### Task
Output the full listing below, keeping each line exact.

### Data
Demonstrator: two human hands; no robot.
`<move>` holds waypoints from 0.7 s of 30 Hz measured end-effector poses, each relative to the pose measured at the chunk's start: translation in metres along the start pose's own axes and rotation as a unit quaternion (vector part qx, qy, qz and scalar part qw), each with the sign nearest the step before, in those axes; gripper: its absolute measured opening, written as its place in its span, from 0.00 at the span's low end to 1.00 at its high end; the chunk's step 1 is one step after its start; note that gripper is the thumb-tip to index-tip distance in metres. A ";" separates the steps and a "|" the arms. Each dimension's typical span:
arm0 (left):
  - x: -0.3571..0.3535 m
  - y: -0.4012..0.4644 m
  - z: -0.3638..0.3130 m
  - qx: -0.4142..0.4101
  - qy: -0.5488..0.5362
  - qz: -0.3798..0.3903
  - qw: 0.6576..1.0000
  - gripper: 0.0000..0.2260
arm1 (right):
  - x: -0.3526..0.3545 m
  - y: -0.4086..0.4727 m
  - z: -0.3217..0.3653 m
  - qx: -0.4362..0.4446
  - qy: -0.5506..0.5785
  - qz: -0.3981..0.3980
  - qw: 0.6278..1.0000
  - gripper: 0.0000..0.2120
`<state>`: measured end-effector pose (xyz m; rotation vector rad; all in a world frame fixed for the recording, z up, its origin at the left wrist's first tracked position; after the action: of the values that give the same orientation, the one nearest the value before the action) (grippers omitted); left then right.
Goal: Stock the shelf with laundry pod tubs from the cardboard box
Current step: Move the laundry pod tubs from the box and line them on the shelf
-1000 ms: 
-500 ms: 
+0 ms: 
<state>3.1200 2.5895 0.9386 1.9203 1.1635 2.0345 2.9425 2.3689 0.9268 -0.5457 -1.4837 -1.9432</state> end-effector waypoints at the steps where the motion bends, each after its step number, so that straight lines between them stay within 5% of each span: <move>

### Output of the exercise
Demonstrator: two human hands; no robot.
`<move>` holds waypoints from 0.7 s of 30 Hz measured end-effector poses, each relative to the pose measured at the chunk's start: translation in metres along the start pose's own axes and rotation as a unit quaternion (vector part qx, qy, qz and scalar part qw), each with the sign nearest the step before, in those axes; gripper: its absolute measured opening, written as its place in its span, from 0.00 at the span's low end to 1.00 at its high end; the chunk's step 1 is one step after its start; note that gripper is the thumb-tip to index-tip distance in metres. A ";" separates the steps and a "|" the arms. Each dimension's typical span:
arm0 (left):
  - x: -0.3571..0.3535 m
  - y: -0.4012..0.4644 m
  - z: -0.3638..0.3130 m
  - qx: -0.4142..0.4101
  - qy: -0.5488..0.5362
  - qz: -0.3798..0.3903
  - qw: 0.6576..1.0000
  - gripper: 0.0000..0.2260
arm1 (right):
  - x: -0.3526..0.3545 m
  - y: -0.4086..0.4727 m
  - z: -0.3217..0.3653 m
  - qx: -0.4362..0.4446
  - qy: -0.5506..0.5785
  - qz: -0.3981..0.3980
  - qw: 0.6278..1.0000
  - gripper: 0.0000..0.2120
`<state>`: measured end-effector pose (xyz m; rotation vector rad; all in a world frame fixed for the recording, z up, its origin at the left wrist's first tracked position; after the action: of the values that give the same orientation, the one nearest the value before the action) (grippers omitted); left then right.
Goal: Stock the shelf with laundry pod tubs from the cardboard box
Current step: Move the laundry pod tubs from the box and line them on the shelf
-1000 ms: 
-500 ms: 
+0 ms: 
<state>3.1200 2.5895 0.9386 1.9203 1.1635 2.0345 2.9425 2.3689 0.9268 -0.5457 -1.4837 -1.9432</state> end-effector waypoints at the steps where the motion bends, each after its step number, so that straight lines between them stay within 5% of each span: <move>

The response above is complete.